→ What is needed
Copy nothing but the text: reproduce each line of the listing exactly and leave the pictures out.

━━━ Recorded information

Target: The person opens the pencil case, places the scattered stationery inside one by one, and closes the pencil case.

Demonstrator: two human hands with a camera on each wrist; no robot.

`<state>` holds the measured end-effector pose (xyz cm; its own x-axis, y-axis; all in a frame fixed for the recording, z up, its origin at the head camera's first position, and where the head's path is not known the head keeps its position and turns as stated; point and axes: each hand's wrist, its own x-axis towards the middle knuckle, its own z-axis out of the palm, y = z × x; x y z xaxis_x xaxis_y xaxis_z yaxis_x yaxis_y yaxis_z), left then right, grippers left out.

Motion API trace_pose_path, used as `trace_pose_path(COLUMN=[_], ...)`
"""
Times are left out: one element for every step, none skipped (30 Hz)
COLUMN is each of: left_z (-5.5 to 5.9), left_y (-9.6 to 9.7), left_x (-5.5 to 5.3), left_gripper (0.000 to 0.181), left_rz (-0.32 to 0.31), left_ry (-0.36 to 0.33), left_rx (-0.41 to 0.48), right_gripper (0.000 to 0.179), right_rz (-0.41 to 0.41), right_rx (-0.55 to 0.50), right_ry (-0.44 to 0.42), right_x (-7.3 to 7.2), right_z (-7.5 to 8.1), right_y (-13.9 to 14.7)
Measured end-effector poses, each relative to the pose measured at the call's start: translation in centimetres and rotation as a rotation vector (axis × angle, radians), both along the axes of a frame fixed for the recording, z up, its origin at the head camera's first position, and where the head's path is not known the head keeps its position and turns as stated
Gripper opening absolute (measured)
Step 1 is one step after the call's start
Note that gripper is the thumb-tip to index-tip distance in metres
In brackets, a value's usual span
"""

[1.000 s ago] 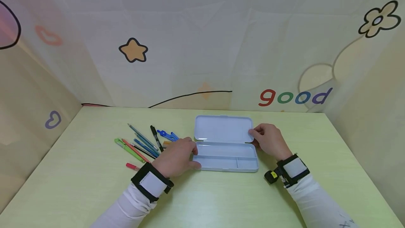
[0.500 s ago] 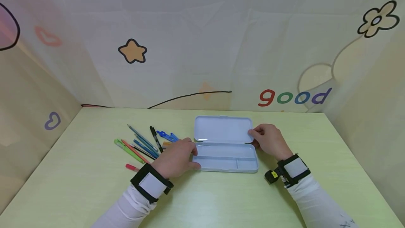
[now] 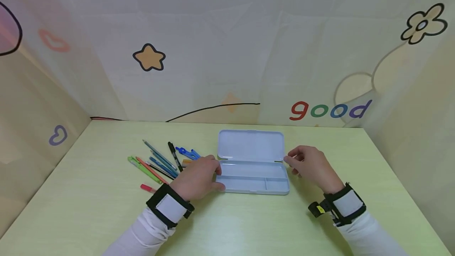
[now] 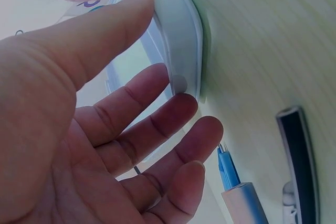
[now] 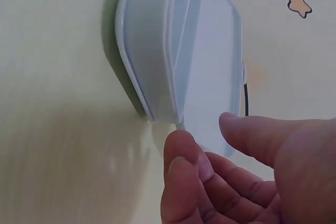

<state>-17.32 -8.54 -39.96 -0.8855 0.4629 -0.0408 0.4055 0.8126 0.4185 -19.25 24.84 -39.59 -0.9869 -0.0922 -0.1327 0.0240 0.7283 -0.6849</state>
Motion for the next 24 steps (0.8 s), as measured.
trace_pose_path(left_z=[0.0, 0.0, 0.0, -0.1, -0.1, -0.1, -0.1, -0.1, -0.2, -0.2, -0.2, -0.2, -0.2, -0.3, -0.3, -0.3, -0.3, -0.3, -0.3, -0.3, -0.4, -0.3, -0.4, -0.4], left_y=[0.0, 0.0, 0.0, 0.0, 0.0, 0.0, 0.0, 0.0, -0.1, -0.1, -0.1, -0.1, -0.1, -0.1, -0.1, 0.0, 0.0, 0.0, 0.0, 0.0, 0.0, 0.0, 0.0, 0.0], left_x=[0.0, 0.0, 0.0, -0.1, -0.1, -0.1, -0.1, -0.1, -0.1, -0.1, -0.1, -0.1, -0.2, -0.2, -0.2, -0.2, -0.2, -0.2, -0.2, -0.2, -0.2, -0.2, -0.2, -0.2], left_gripper=[0.032, 0.032, 0.032, 0.032, 0.032, 0.033, 0.033, 0.033, 0.033, 0.033, 0.033, 0.033, 0.034, 0.034, 0.034, 0.034, 0.034, 0.034, 0.034, 0.035, 0.035, 0.035, 0.035, 0.035], left_rz=[0.000, -0.003, -0.006, -0.009, -0.012, -0.014, -0.016, -0.018, -0.019, -0.022, -0.022, -0.022, -0.023, -0.023, -0.023, -0.024, -0.023, -0.025, -0.026, -0.028, -0.030, -0.032, -0.033, -0.035], left_ry=[0.000, 0.003, 0.007, 0.011, 0.015, 0.018, 0.020, 0.022, 0.024, 0.026, 0.027, 0.028, 0.030, 0.033, 0.035, 0.036, 0.036, 0.039, 0.041, 0.043, 0.046, 0.049, 0.053, 0.056], left_rx=[-0.002, -0.004, -0.007, -0.009, -0.011, -0.012, -0.013, -0.013, -0.014, -0.013, -0.016, -0.018, -0.021, -0.025, -0.028, -0.031, -0.035, -0.035, -0.037, -0.039, -0.039, -0.040, -0.041, -0.042], right_gripper=[0.030, 0.031, 0.032, 0.032, 0.033, 0.034, 0.034, 0.033, 0.032, 0.031, 0.030, 0.029, 0.028, 0.026, 0.025, 0.024, 0.023, 0.022, 0.021, 0.020, 0.019, 0.018, 0.017, 0.016], right_rz=[0.008, 0.015, 0.023, 0.030, 0.037, 0.040, 0.044, 0.043, 0.042, 0.039, 0.038, 0.036, 0.034, 0.030, 0.029, 0.025, 0.021, 0.016, 0.012, 0.007, 0.001, -0.003, -0.005, -0.007], right_rx=[0.002, 0.004, 0.004, 0.006, 0.008, 0.012, 0.019, 0.025, 0.030, 0.035, 0.040, 0.043, 0.043, 0.040, 0.034, 0.026, 0.017, 0.007, -0.003, -0.011, -0.020, -0.025, -0.027, -0.028], right_ry=[-0.003, -0.006, -0.006, -0.008, -0.008, -0.012, -0.015, -0.022, -0.030, -0.038, -0.044, -0.049, -0.051, -0.051, -0.049, -0.049, -0.050, -0.052, -0.053, -0.054, -0.058, -0.062, -0.063, -0.062], right_x=[0.4, 0.7, 1.1, 1.5, 1.8, 2.1, 2.4, 2.7, 3.0, 3.2, 3.4, 3.6, 3.7, 3.9, 4.0, 4.0, 4.1, 4.2, 4.3, 4.3, 4.3, 4.4, 4.4, 4.4], right_z=[0.1, 0.1, 0.2, 0.2, 0.1, 0.1, 0.0, -0.1, -0.2, -0.3, -0.5, -0.6, -0.8, -0.9, -1.0, -1.2, -1.3, -1.3, -1.4, -1.5, -1.5, -1.6, -1.6, -1.7], right_y=[0.0, 0.0, 0.0, 0.0, 0.0, 0.0, 0.0, -0.1, -0.1, -0.1, -0.2, -0.2, -0.3, -0.3, -0.3, -0.4, -0.4, -0.5, -0.5, -0.5, -0.5, -0.5, -0.5, -0.6])
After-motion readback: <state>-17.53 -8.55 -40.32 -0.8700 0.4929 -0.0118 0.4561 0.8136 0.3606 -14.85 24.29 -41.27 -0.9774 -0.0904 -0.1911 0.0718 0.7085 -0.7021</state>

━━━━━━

→ Exercise solution
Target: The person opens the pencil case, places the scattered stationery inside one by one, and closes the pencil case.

Demonstrator: two human hands with a camera on each wrist; no robot.

`<state>` holds the measured end-effector pose (xyz cm; its own x-axis, y-axis; all in a frame fixed for the recording, z up, its origin at the head camera's first position, and where the head's path is not known the head keeps its position and turns as stated; point and axes: each hand's wrist, its own x-axis towards the middle knuckle, its own z-axis out of the palm, y = z × x; x y z xaxis_x xaxis_y xaxis_z yaxis_x yaxis_y yaxis_z), left then right, grippers left out.

Motion API trace_pose_path, used as `trace_pose_path(COLUMN=[_], ...)`
"""
Times are left out: one element for every step, none skipped (30 Hz)
COLUMN is each of: left_z (-5.5 to 5.9), left_y (-9.6 to 9.7), left_x (-5.5 to 5.3), left_gripper (0.000 to 0.181), left_rz (-0.32 to 0.31), left_ry (-0.36 to 0.33), left_rx (-0.41 to 0.48), right_gripper (0.000 to 0.179), right_rz (-0.41 to 0.41), right_rx (-0.55 to 0.50), right_ry (-0.44 to 0.42), right_x (-7.3 to 7.2), right_z (-7.5 to 8.1), right_y (-13.9 to 14.7)
Measured end-effector poses, each relative to the pose measured at the call's start: translation in centimetres and rotation as a rotation vector (axis × angle, radians), both along the axes of a frame fixed for the recording, z up, its origin at the head camera's first position, and where the head's path is not known the head keeps its position and turns as stated
Gripper opening absolute (measured)
Step 1 is one step after the call's start
Note that gripper is the thumb-tip to index-tip distance in metres
In brackets, a value's usual span
"""

[1.000 s ago] 
[0.500 s ago] 
[now] 
[now] 
[now] 

<state>-17.32 -8.54 -39.96 -0.8855 0.4629 -0.0408 0.4055 0.8126 0.4185 -19.25 24.84 -39.59 -0.9869 -0.0922 -0.1327 0.0240 0.7283 -0.6849</state>
Motion for the next 24 steps (0.8 s), as measured.
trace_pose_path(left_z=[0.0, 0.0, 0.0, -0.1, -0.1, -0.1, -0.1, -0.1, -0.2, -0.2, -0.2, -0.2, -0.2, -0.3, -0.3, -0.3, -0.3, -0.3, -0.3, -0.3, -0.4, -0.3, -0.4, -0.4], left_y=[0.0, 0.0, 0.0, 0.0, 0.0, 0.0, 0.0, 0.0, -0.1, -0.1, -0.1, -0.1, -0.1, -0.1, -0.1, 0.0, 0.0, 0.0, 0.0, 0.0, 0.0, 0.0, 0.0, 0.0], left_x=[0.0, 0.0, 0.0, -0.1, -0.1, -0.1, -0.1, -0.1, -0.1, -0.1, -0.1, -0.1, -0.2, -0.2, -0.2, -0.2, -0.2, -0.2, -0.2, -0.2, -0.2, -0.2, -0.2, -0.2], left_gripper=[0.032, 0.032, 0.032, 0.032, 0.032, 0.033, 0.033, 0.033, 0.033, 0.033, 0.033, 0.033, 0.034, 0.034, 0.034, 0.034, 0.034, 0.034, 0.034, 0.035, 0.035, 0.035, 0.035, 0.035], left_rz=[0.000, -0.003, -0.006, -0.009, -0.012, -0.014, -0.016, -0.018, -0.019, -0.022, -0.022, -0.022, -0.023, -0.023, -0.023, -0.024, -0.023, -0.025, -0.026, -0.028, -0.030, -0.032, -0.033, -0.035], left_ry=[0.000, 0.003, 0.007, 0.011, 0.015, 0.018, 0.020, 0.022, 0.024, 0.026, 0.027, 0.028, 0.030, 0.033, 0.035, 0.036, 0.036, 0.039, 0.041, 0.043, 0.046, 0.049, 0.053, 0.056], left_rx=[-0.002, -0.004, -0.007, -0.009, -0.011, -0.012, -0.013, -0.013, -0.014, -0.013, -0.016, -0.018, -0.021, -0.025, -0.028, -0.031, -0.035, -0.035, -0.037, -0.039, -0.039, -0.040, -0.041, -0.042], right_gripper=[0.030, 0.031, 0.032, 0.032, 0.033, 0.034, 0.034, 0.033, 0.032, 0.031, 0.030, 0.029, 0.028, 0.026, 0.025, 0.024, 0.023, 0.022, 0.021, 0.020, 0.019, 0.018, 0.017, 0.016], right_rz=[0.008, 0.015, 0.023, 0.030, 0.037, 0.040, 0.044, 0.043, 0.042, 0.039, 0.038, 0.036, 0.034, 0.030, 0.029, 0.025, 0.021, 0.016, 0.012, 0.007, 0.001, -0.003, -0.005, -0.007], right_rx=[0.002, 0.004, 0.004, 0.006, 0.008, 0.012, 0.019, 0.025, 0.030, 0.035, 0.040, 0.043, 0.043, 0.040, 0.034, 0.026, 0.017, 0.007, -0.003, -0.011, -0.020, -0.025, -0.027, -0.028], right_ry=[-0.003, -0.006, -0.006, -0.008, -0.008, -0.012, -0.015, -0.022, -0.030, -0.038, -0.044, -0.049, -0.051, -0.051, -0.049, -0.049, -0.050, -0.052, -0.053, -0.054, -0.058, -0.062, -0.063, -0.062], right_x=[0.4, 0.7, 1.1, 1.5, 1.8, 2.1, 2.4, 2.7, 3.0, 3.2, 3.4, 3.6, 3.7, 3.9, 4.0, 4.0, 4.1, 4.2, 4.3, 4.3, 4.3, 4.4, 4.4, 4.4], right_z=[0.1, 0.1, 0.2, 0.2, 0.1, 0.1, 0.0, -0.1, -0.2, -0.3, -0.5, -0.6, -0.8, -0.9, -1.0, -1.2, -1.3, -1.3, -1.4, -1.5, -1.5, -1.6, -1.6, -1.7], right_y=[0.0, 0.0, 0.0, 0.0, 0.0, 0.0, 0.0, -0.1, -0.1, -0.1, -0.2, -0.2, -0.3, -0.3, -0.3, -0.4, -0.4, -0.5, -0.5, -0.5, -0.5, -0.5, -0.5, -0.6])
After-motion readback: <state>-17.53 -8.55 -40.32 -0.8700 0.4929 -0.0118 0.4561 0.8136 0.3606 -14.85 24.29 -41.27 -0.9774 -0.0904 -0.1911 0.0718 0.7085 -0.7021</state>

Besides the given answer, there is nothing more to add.